Leslie A. DeChurch*, C. Shawn Burke, Marissa L. Shuffler, Rebecca Lyons, Daniel Doty, Eduardo Salas

*Corresponding author for this work

Research output: Contribution to journalArticle

71 Scopus citations

Abstract

Perhaps nowhere are leaders more pivotal than in the extreme contexts of responding to the aftermath of natural disasters or orchestrating post-war stability, support, transition, and reconstruction efforts. In the current study, historiometric methods were employed in order to elucidate the aspects of leadership essential in these extreme contexts. These contexts were chosen for two reasons: (1) they capture the external networking required of many complex organizational tasks and (2) they are mission critical - the outcomes of leadership in these contexts are of great importance.

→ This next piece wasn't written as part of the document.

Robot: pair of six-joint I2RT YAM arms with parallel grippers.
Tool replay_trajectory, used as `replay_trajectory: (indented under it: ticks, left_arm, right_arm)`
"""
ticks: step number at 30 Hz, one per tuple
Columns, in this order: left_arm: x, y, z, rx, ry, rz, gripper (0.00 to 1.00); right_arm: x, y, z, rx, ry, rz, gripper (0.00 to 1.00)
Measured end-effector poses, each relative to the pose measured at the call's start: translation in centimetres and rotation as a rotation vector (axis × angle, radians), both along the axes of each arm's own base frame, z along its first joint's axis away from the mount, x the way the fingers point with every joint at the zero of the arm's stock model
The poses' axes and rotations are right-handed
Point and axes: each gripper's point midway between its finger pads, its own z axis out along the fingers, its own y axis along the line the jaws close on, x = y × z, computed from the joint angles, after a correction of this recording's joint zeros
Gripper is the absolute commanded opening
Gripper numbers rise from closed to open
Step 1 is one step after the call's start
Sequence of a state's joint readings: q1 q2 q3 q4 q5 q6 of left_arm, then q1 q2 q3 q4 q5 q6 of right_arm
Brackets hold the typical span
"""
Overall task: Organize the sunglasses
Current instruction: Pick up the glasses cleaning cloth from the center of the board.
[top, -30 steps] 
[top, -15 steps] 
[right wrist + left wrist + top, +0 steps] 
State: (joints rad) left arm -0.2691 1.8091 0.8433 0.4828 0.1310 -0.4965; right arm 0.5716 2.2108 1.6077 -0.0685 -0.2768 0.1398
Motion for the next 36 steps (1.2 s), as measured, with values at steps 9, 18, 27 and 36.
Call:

One hundred and ten critical incidents were written describing instances of effective and ineffective interaction within these systems, and 55 of them were classified as primarily describing leadership issues. Critical incidents were then sorted, translated, and retranslated in order to inductively derive a set of leader functions essential for orchestrating effort in mission critical multiteam contexts.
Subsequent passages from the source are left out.